The irony about all of this was that I was praying I would miss my connector in Chicago so that I could race over to my brother's house and give a big hug to my niece and nephew!!  Alas, the Timelight Zone had other plans for me.  And in the words of Rod Serling, Beyond it is another dimension: a dimension of sound, a dimension of sight, a dimension of mind. You're moving into a land of both shadow and substance, of things and ideas; you've just crossed over into... Iowa.


Thursday, November 3, 2011

These are my confessions

Enter Usher and Real World analogies because I'm about to take it to the confessional and things are going to get real.

If I'm gonna tell it then I gotta tell it all...

On Saturday I put away all of my summer clothes and brought my winter clothes out of their suitcase/storage in the closet.  There is definitely something exciting about pulling out winter items that I haven't seen in six months...it's like shopping in your own closet, and it's free!  There's also something really sad about putting away summer dresses that I didn't get to wear this year because of my chubbiness.  Le tear.

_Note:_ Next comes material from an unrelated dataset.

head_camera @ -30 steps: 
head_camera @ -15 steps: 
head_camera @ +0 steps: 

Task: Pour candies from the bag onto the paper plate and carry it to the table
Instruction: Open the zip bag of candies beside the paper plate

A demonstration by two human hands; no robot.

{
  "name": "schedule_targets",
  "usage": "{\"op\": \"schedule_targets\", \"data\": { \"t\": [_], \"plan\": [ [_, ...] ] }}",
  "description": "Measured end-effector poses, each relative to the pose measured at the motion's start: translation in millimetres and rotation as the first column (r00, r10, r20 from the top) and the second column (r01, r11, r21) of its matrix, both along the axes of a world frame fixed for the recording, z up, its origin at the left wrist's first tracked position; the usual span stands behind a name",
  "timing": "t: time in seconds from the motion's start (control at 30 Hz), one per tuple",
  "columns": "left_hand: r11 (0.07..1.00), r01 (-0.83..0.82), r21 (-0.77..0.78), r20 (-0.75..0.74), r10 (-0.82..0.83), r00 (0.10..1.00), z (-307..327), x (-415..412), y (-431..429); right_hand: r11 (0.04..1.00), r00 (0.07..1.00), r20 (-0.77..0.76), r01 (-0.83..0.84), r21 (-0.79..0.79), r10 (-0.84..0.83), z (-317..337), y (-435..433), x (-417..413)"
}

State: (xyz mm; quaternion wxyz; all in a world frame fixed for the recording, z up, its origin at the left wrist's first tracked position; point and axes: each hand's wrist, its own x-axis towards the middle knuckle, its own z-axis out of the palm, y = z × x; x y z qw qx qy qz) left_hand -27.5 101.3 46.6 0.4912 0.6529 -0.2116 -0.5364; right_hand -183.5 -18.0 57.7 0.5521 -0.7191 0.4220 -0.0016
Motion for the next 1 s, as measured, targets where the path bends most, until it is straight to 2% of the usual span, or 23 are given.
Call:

But - that's what this blog is for, right?  Getting my chubbybunny tail back into shape and sharing it with you!  Therefore, I'm making a pre-New Year's resolution to keep hiking and working out through the winter, no matter how miserable the weather gets.  I've already lost about 14 lbs. since August and NEXT summer - when I'm sitting secluded in an edit suite because of the looming election - I will be in the cutest dresses known to fashion.  By that time, they'll be a few years old and I'll start referring to my wears as 'vintage.'  I can see it now.

You heard it here first - I have another 15 lbs. to go to get back to what I've referred to as "My 2009 Body."  Slowly but surely; one hike at a time; other motivating cliche here.  Thanks for letting me share this goal!  Something about putting it in writing makes me positive it will become a reality.

And feel free to call me on this next June.  Thanks.